Foto: Instagram Obama

My.BarackObama.com por ejemplo, en menos de dos años consiguió un millón de activos colaboradores. Este fue el motor de relaciones sociales casi perfecto, entre cuyos cometidos han destacado por ejemplo: captar fondos para la campaña y movilización y coordinación de voluntarios.

Esta red social similar a Facebook ha permitido a los simpatizantes de Obama, crear su propio perfil, su blog personal o su lista de amigos. Permite la asociación por grupos, la recaudación de fondos, la organización de eventos y todo ello con una interfaz de uso muy similar a Facebook. En
definitiva, MyBO ha dado la oportunidad de sentirse útil a todos sus usuarios, lo que ha generado oleadas de voluntarios para la candidatura, haciendo posible al ciudadano medio sentirse importante en una campaña presidencial americana.

En YouTube, Obama y su equipo han visto la forma de propagar el mensaje que querían trasmitir sin limitarse a escasos 10 segundos (los que te dejan en un corte de informativos). YouTube ofrece al público acceso a todo el discurso, no sólo unos segundos, y acceso las 24 horas del día. Un dato:
50 millones de espectadores pasaron 14 millones de horas viendo vídeos relacionados con la campaña de 2008 de Obama en su canal en YouTube.

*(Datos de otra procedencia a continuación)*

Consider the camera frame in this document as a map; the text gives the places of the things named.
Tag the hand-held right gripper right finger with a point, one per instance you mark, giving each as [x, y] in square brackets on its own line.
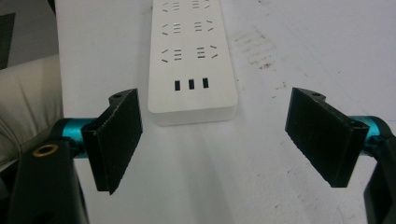
[323, 133]

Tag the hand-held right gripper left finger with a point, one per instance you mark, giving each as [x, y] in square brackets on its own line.
[113, 143]

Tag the white power strip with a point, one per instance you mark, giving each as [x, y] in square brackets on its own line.
[190, 59]

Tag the beige leather chair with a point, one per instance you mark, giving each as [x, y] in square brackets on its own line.
[26, 105]

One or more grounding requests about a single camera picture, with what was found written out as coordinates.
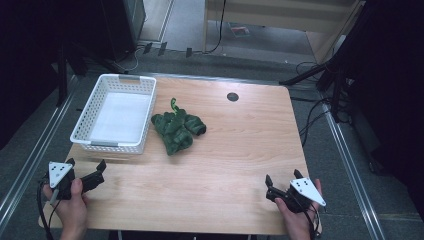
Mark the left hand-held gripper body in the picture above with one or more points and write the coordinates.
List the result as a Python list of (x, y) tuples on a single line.
[(60, 173)]

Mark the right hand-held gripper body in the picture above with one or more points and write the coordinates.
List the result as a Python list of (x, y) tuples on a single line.
[(305, 190)]

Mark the white perforated plastic basket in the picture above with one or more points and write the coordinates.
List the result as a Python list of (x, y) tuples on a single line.
[(120, 116)]

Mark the person's right hand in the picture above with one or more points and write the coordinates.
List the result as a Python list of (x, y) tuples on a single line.
[(298, 225)]

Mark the person's left hand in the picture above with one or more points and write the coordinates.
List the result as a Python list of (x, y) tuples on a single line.
[(71, 213)]

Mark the black metal stand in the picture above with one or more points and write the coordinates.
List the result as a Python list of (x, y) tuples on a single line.
[(61, 83)]

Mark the dark round table grommet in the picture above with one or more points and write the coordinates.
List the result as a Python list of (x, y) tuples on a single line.
[(232, 97)]

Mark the black tripod stand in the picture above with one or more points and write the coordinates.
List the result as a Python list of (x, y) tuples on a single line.
[(306, 75)]

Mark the dark curtain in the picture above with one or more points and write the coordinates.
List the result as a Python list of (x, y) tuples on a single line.
[(393, 83), (30, 50)]

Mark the black cabinet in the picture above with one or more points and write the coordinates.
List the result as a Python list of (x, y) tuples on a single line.
[(123, 26)]

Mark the reddish paper sheet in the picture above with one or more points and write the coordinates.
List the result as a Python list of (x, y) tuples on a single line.
[(240, 31)]

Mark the light wooden furniture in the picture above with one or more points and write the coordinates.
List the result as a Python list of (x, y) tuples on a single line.
[(266, 16)]

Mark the metal floor rail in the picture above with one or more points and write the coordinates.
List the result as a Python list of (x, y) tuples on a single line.
[(216, 78), (350, 173), (33, 160)]

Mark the small black floor bracket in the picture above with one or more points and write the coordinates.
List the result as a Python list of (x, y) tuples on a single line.
[(162, 48), (188, 52), (147, 48)]

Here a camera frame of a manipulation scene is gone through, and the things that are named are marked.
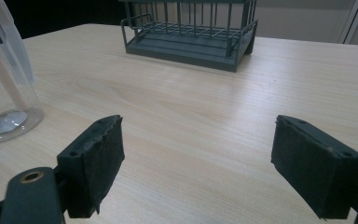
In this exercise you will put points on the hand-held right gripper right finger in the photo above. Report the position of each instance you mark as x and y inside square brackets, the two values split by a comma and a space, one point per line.
[310, 161]

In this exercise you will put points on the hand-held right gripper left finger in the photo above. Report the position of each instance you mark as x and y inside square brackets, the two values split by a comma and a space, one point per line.
[88, 161]

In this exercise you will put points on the clear glass cup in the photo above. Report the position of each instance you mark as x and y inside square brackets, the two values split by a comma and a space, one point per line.
[4, 71]

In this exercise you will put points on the white metal stand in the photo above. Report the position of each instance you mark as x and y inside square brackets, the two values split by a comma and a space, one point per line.
[352, 20]

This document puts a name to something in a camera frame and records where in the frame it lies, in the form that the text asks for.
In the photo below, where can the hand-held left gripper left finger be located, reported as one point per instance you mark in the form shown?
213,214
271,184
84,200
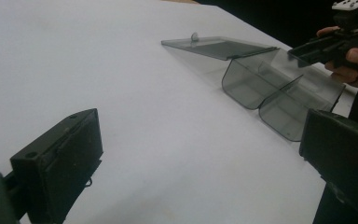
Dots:
59,165

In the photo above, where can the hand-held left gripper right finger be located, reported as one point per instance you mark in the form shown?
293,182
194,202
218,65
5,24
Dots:
341,155

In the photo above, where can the clear grey compartment box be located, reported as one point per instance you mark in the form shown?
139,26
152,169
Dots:
251,90

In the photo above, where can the white table cover sheet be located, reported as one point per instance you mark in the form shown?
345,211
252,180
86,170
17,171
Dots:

Barack Obama hizo un gran trabajo con los videos de YouTube. Orientó los videos para que sonaran todo el tiempo con la misma fuerza que los diez segundos elegidos por los informativos.
Por otro lado, esto le supuso una gran cantidad de publicidad prácticamente gratuita (costes de rodaje y mucho trabajo). Un impacto publicitario en televisión de 50 millones de personas atentas a tus anuncios durante 17 minutos de media, tendrían un coste inimaginable. Y esto es lo que se
consiguió en YouTube.

Bill Clinton y ¿2016?

Su actuación ha sido estratégica desde la Convención Demócrata. Él le aconsejó que presentara a Mitt Romney como vicepresidente, incidiendo en que es símbolo de Wall Street. Desde el huracán ‘Sandy’, ha sido el principal apoyo de Obama en campaña y su intervención le ha dado la victoria en los estados claves de Virginia y Ohio.

¿Y en España?
Puede que no sea hoy ni mañana, pero el partido que no acierte con su estrategia 2.0 lo terminará pagando. Obama entiende la red a la perfección cuando los políticos españoles, salvo excepciones contadas, aún no la entienden en absoluto.